EXERCISE GOAL:
An exact reproduction of the data below is the required answer.
___
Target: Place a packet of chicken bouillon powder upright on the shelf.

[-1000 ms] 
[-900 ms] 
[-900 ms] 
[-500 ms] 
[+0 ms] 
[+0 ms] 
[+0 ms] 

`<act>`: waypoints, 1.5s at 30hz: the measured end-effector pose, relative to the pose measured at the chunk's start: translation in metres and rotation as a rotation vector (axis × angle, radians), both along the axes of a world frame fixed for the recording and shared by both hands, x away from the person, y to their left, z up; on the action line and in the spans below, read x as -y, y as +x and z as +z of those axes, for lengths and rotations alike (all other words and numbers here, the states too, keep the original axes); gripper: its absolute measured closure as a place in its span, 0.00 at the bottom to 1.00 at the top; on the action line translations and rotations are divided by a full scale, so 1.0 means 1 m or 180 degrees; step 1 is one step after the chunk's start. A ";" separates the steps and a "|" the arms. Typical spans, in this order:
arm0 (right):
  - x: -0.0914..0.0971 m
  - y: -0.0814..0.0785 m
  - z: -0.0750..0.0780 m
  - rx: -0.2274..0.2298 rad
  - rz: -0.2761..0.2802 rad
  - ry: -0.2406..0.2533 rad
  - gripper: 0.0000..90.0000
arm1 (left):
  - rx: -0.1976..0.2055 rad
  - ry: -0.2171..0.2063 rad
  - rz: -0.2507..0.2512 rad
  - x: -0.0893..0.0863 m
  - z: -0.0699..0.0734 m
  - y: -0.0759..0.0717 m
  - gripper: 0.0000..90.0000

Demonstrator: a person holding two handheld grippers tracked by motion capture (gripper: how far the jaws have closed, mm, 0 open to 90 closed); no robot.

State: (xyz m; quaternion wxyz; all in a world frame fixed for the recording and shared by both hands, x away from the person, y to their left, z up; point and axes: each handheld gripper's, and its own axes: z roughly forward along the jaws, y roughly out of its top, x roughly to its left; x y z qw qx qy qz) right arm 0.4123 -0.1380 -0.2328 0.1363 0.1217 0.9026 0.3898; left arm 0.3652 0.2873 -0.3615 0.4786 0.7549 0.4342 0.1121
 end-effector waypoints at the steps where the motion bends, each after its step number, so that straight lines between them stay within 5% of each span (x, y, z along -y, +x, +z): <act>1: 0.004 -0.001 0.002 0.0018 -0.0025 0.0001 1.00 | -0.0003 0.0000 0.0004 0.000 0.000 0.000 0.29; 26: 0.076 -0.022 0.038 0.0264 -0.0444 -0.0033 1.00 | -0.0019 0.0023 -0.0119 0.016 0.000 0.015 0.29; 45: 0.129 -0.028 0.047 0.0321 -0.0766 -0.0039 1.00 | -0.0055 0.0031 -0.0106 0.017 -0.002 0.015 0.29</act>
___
FINAL ANSWER:
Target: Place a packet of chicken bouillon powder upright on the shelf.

[-1000 ms] 
[-900 ms] 
[-900 ms] 
[-500 ms] 
[+0 ms] 
[+0 ms] 
[+0 ms] 

`<act>`: waypoints, 1.5s at 30hz: the measured end-effector pose, relative to the pose measured at the chunk's start: translation in metres and rotation as a rotation vector (axis × angle, radians), both along the axes of a world frame fixed for the recording and shared by both hands, x away from the person, y to their left, z up; on the action line and in the spans below, read x as -y, y as +x and z as +z of those axes, for lengths and rotations alike (all other words and numbers here, the states too, keep the original axes); gripper: its absolute measured closure as a place in its span, 0.00 at the bottom to 1.00 at the top; on the action line translations and rotations are divided by a full scale, so 1.0 means 1 m or 180 degrees; step 1 is one step after the chunk's start. A ";" separates the steps and a "|" the arms. Typical spans, in this order:
arm0 (right):
  - x: -0.0914..0.0971 m
  - y: -0.0814..0.0785 m
  - z: -0.0750..0.0780 m
  - rx: -0.2274..0.2298 rad
  - rz: -0.2761..0.2802 rad
  - ry: -0.2406..0.2533 rad
  - gripper: 0.0000..90.0000
arm1 (left):
  - rx: -0.1976..0.2055 rad
  - ry: -0.2171..0.2063 rad
  - rz: -0.2507..0.2512 rad
  - x: -0.0893..0.0863 m
  - z: -0.0699..0.0734 m
  - y: -0.0759..0.0717 m
  - gripper: 0.0000..90.0000

Demonstrator: a person holding two handheld grippers tracked by motion capture (gripper: how far the jaws have closed, mm, 0 open to 90 closed); no robot.

State: (xyz m; quaternion wxyz; all in a world frame fixed for the recording and shared by both hands, x away from the person, y to their left, z up; point and axes: each handheld gripper's, and its own axes: z roughly forward along the jaws, y roughly out of its top, x roughly to its left; x y z qw qx qy qz) right arm 0.4123 -0.1380 -0.2328 0.1363 0.1217 0.9026 0.3898; left arm 0.3652 0.2873 -0.3615 0.4786 0.7549 0.4342 0.1121
 end-effector waypoints at the steps where the motion bends, each after its step number, so that straight lines between them stay within 5% of each span (x, y, z along -y, +x, +z): <act>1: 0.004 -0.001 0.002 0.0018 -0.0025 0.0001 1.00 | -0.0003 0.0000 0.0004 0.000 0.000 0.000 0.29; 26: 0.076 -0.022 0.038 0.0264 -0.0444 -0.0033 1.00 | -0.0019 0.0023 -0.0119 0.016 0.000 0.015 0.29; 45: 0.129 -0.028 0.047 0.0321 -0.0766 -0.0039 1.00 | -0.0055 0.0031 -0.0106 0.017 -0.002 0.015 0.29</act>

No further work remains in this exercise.